Slice in Go
Compare to an array with a fixed size, the slice is a dynamically-sized, flexible view into the elements of an backing array.
- Just points to other values that it stores.
- Can only contain the same type of elements.
When a slice is created by slicing an array, that array becomes the backing array of that slice
Pointer: point to the position of the first element of its backing array
- A nil slice does not have a backing array but it has a slice header
- Capacity: all about the length of a backing array and where a slice starts
- Empty slices usually do not allocate a new backing array, they use the same array
Go allocates different backing arrays for each slice
The length describes the length of a slice but a capacity describes the length of the backing array beginning from the first element of the slice
APPEND: when the capacity is full => append() allocates a new and a larger array (double), copy old values to the new array (costly)

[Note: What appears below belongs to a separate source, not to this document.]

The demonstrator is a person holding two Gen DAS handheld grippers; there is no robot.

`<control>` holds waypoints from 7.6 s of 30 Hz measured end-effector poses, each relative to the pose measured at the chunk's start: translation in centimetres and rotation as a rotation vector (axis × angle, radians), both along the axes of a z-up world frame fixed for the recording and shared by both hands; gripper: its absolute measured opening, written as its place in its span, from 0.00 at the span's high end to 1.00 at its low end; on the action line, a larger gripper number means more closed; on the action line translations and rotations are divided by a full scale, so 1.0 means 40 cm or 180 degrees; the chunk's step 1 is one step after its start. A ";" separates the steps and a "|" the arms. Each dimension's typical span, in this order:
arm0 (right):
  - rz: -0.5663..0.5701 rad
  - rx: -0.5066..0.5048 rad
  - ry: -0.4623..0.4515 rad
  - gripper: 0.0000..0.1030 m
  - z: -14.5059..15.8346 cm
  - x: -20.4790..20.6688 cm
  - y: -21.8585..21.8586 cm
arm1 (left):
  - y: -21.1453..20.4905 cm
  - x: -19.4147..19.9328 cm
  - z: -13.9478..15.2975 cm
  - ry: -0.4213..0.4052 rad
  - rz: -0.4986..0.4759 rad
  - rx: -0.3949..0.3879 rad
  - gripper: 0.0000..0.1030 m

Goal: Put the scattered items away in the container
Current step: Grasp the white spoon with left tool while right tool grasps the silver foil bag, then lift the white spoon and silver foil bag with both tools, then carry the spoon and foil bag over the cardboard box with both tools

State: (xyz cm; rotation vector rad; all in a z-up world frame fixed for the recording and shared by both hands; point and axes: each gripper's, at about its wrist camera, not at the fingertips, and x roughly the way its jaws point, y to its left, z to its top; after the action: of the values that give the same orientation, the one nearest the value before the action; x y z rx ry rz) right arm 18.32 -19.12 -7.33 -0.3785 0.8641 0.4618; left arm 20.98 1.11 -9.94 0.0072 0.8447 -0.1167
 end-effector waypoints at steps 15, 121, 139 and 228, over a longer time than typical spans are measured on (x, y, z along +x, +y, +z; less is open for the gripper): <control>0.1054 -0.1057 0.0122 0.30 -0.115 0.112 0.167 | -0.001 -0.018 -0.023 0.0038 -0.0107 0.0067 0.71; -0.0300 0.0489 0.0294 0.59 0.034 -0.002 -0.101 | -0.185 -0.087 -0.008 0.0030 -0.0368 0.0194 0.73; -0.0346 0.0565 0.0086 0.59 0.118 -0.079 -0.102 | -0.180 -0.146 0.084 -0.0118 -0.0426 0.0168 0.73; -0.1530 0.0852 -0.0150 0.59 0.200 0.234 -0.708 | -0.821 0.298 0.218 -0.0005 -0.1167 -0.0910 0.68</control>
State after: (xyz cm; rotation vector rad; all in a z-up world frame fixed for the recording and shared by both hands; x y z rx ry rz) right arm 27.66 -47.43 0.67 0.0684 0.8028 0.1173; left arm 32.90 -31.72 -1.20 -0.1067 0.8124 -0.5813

=> return a new slice header that points to the newly allocated array
=> reduces the number of allocations by thinking about the future growth of the slice
When append: append a new element to the given slice and return a new slice, does not change the given slice unless you overwrite the result of the append function back to the original slice
Keyed slice: works like the same as a keyed array
Use full slice expressions (using capacity when slicing) to prevent other code to append more elements to a slice's backing array.
Make: initializes and returns a slice with the given length and capacity
=> using to prevent reallocating backing array by allocating a large enough back array
Using make to create a new slice and then using append: will append after the length of the slice
How to clean up memory with large array: making them lose reference to its backing array (assign it to a new empty slice)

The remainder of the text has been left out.